[Opening Data section]

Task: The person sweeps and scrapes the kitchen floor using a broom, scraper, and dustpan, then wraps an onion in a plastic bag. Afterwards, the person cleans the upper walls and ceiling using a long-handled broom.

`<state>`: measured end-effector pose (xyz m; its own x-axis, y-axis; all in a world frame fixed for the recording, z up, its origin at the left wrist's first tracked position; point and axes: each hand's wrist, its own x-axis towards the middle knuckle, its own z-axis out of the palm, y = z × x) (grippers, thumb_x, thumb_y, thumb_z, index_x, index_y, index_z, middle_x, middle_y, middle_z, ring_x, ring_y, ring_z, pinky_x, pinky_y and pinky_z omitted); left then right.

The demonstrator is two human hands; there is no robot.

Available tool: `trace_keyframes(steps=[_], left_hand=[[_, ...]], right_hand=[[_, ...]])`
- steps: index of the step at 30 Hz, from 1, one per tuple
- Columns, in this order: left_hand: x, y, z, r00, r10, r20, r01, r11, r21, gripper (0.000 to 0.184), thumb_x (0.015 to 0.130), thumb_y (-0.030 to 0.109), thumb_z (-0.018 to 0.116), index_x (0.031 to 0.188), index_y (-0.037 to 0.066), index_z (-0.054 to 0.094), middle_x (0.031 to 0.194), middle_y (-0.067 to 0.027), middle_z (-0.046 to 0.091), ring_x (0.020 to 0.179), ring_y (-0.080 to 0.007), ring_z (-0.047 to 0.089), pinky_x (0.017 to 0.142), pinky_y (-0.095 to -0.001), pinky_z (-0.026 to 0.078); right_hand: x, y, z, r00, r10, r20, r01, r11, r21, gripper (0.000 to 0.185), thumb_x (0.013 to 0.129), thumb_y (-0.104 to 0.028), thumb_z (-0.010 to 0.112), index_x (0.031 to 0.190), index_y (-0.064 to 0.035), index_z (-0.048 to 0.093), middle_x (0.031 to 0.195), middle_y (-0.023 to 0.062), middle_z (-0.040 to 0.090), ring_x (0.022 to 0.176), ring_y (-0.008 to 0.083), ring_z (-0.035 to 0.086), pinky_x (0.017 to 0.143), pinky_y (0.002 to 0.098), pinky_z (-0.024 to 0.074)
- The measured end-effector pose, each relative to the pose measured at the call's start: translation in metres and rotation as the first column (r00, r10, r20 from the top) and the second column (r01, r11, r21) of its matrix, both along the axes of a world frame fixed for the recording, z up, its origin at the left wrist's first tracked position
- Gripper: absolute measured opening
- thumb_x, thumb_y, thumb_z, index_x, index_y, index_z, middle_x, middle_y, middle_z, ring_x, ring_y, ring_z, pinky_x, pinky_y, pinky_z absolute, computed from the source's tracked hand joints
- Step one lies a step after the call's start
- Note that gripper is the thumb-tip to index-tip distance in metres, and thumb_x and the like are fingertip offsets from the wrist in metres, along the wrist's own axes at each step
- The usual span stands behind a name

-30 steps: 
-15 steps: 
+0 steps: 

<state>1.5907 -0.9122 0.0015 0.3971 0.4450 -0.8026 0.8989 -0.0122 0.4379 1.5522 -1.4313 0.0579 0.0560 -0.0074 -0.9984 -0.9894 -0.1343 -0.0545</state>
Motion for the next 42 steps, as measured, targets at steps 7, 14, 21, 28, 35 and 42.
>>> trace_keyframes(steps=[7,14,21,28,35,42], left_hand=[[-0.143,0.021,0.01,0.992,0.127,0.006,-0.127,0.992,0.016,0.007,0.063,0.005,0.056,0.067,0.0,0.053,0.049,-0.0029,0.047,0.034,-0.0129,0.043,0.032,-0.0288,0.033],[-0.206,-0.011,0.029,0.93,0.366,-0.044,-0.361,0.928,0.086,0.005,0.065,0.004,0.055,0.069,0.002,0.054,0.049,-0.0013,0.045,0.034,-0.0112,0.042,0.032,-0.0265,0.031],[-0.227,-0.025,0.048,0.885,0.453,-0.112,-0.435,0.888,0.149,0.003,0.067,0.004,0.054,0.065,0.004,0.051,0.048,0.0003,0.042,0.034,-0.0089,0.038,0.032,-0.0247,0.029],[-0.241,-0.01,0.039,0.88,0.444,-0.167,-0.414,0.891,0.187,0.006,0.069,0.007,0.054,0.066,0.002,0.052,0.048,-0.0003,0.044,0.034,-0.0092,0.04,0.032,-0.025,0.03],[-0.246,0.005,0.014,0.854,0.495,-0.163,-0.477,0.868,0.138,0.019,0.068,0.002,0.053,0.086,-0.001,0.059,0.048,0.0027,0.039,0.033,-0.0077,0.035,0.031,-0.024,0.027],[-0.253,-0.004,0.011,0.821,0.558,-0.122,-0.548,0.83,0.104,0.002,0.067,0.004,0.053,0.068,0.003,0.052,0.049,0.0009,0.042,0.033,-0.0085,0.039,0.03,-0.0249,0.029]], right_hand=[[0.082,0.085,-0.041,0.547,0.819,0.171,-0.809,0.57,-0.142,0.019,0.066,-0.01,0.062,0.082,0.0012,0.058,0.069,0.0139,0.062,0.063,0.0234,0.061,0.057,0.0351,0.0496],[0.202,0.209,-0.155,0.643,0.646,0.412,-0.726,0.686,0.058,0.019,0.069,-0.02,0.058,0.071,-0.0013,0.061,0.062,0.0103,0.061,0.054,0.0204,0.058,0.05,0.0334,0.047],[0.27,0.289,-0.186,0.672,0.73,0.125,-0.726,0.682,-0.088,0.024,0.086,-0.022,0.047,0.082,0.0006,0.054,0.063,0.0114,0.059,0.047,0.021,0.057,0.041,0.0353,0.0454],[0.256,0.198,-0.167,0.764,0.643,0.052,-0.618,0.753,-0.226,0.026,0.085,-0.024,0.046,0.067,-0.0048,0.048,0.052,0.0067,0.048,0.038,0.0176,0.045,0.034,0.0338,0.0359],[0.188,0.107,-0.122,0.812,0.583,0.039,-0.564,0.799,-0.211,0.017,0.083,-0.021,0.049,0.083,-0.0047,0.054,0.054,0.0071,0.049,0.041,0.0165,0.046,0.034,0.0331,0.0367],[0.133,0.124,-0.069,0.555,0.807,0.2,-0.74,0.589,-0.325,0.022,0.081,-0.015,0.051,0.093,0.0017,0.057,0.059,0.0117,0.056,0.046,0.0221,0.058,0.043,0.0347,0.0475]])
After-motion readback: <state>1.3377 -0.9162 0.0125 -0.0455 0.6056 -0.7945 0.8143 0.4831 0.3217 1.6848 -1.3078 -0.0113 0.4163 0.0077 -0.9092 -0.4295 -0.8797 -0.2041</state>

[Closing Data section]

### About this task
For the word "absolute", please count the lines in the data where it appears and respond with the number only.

### Solution to this task
2